Stored data entries:
──────────────────────────────

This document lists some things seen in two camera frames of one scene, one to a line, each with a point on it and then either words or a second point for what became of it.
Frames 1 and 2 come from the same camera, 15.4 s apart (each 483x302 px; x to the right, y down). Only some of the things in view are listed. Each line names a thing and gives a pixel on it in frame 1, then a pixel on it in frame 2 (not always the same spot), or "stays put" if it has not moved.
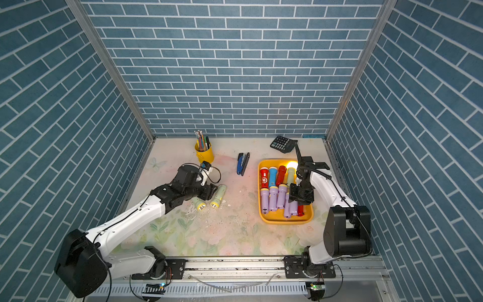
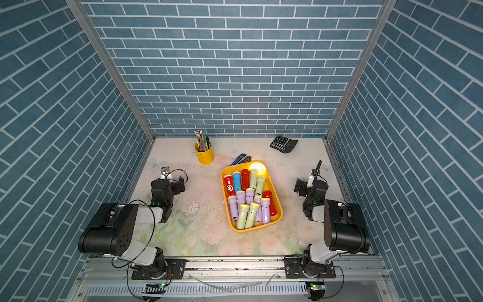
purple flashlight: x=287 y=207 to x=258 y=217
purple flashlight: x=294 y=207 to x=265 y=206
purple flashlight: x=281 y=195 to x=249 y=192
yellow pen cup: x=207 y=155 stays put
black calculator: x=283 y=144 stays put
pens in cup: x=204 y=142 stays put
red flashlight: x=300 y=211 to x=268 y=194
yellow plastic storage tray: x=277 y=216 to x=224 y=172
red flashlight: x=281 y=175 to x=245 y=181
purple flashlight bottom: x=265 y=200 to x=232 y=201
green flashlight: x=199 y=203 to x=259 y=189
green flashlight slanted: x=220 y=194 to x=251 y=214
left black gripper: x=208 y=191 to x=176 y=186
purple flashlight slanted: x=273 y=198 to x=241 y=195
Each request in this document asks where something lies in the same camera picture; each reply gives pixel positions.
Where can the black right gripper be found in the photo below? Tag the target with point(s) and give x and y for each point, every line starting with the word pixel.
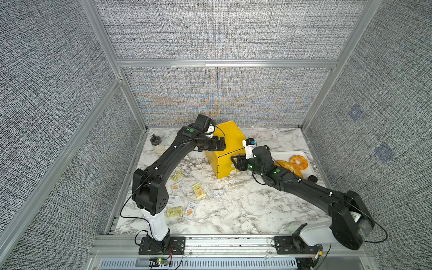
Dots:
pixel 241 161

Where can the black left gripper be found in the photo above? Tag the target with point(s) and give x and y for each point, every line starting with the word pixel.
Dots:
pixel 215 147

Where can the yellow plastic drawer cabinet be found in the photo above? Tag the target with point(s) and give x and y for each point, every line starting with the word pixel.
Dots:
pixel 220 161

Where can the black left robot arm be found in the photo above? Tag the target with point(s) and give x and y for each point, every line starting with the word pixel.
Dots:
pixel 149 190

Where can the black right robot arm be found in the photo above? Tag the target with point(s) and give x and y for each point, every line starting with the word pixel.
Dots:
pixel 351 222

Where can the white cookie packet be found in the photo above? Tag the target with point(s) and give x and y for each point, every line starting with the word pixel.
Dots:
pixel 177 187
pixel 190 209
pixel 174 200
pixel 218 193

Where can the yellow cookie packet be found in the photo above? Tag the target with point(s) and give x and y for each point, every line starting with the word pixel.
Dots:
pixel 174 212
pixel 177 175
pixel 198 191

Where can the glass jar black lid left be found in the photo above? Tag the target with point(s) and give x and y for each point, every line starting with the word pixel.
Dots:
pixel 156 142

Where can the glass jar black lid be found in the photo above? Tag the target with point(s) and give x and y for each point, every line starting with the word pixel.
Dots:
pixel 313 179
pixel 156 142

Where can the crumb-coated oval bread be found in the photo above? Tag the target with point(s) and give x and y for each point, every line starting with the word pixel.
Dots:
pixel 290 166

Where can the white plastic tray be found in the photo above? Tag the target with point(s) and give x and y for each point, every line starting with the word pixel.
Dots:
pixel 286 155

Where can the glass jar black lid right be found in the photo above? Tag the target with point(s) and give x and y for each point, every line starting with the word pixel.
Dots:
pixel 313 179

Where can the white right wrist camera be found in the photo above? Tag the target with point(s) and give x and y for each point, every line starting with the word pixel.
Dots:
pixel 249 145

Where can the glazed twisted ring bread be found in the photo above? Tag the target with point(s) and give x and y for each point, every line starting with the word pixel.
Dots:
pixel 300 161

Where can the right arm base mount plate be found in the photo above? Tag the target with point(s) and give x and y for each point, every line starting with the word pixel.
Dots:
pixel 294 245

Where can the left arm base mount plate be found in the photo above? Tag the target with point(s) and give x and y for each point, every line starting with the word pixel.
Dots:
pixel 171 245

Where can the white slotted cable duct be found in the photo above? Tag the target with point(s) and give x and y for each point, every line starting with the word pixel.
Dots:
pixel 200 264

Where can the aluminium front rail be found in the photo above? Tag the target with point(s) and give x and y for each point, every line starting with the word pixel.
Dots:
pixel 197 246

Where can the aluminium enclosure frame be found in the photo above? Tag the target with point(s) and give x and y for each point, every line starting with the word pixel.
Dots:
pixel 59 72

──────────────────────────────

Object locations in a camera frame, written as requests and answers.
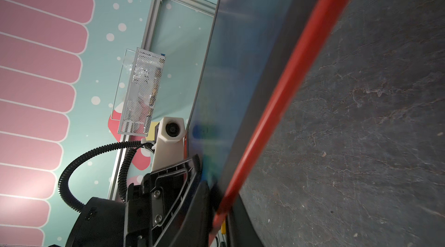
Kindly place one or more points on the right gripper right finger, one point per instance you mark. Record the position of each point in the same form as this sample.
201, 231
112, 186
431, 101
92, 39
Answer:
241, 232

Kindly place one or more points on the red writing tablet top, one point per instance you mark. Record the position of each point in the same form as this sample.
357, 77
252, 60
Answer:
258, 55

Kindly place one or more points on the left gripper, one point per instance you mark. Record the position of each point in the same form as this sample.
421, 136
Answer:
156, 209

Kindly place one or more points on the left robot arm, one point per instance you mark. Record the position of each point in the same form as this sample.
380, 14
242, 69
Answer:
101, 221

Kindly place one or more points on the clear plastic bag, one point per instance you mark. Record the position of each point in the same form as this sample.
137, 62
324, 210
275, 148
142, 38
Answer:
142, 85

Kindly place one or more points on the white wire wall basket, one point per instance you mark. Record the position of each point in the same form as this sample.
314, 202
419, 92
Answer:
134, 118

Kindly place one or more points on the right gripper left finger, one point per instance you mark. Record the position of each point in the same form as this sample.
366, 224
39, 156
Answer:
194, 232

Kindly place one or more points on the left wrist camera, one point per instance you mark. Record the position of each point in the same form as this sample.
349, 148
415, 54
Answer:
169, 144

──────────────────────────────

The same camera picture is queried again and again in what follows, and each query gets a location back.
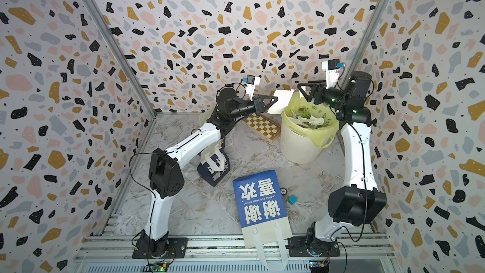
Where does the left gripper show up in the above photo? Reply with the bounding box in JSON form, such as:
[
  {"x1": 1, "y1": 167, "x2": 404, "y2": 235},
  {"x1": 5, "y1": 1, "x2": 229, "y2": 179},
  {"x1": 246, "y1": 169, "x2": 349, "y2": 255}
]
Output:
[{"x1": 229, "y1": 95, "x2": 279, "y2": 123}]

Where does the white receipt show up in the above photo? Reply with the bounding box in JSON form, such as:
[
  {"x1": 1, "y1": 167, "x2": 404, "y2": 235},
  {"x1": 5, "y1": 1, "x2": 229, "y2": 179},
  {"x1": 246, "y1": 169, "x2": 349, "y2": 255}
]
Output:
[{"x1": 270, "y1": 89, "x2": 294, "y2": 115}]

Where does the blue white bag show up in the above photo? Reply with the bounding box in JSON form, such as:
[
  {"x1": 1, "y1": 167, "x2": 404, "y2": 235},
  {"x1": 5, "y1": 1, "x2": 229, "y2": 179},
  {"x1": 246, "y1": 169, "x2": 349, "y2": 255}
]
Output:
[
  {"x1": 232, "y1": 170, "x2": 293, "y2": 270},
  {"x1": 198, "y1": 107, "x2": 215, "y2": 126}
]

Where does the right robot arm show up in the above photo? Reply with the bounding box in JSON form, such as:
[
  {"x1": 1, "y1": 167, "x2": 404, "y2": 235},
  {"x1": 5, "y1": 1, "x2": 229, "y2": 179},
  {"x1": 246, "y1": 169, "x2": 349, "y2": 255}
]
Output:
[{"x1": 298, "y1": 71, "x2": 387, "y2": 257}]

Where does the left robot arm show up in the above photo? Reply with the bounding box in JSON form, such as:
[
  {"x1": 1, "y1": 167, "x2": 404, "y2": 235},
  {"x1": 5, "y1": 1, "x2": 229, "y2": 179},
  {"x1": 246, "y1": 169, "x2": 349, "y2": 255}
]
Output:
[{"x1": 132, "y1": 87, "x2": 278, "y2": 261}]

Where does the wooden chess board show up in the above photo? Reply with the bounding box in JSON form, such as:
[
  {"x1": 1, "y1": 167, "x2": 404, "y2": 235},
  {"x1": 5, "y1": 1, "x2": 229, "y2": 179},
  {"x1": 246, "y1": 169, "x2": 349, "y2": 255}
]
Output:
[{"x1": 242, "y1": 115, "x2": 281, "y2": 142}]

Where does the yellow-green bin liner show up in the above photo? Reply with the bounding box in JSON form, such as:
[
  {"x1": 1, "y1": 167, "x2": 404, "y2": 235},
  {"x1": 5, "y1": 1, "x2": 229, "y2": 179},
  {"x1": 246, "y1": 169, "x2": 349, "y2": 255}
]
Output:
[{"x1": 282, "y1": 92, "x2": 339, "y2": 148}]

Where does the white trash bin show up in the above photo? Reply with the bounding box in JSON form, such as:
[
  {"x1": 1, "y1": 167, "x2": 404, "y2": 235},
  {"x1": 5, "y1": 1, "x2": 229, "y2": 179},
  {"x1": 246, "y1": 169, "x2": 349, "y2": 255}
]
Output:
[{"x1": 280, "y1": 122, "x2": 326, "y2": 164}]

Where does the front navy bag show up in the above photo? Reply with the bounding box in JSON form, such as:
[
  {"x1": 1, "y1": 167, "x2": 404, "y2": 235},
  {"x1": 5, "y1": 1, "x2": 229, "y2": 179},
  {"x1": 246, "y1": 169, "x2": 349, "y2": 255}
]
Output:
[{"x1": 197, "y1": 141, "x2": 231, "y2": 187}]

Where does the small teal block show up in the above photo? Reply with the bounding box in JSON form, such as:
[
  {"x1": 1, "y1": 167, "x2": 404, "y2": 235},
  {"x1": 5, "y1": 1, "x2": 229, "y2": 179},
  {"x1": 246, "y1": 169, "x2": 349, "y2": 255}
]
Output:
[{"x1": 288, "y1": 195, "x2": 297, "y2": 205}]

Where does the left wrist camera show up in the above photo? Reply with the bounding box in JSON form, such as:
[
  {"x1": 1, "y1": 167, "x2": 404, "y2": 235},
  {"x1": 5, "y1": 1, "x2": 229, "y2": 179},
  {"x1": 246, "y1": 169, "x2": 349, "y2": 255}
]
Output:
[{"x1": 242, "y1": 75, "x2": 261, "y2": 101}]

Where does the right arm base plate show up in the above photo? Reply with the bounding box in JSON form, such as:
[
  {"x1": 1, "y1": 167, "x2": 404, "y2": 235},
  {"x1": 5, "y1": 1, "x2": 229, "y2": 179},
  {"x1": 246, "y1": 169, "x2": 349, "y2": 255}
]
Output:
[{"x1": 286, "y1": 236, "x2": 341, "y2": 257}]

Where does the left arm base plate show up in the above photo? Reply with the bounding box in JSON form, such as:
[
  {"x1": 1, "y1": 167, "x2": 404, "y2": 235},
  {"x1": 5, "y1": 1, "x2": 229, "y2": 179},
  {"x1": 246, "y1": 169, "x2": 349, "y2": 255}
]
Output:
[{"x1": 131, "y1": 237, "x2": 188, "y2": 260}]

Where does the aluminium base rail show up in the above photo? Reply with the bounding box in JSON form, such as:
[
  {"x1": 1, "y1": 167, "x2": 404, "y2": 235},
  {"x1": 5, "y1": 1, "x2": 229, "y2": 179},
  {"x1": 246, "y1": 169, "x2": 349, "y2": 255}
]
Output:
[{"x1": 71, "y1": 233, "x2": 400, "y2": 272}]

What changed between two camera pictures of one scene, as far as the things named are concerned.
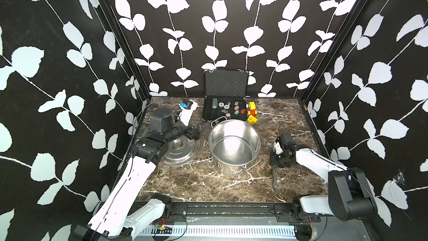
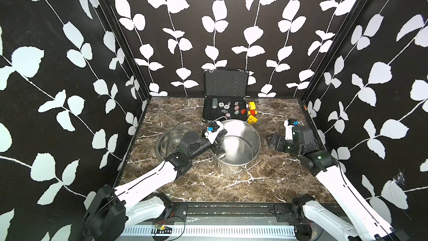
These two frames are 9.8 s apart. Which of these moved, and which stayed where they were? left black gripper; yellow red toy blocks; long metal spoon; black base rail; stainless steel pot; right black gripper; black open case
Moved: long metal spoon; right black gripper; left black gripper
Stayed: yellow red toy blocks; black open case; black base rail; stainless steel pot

──────────────────────────────

WORK INSTRUCTION> Show all lines above containing "stays".

SOLUTION TO THIS PROBLEM>
Frames 1 and 2 come from the same camera, 15.4 s apart (each 483x302 px; x to the right, y down). Only some of the things in view are listed. Each line names a thing and gives a pixel on it in frame 1, then a pixel on it in frame 2 (not always the same spot), or "stays put" if it has not moved.
yellow pen cup: x=207 y=155 stays put
black calculator: x=283 y=144 stays put
pens in cup: x=204 y=142 stays put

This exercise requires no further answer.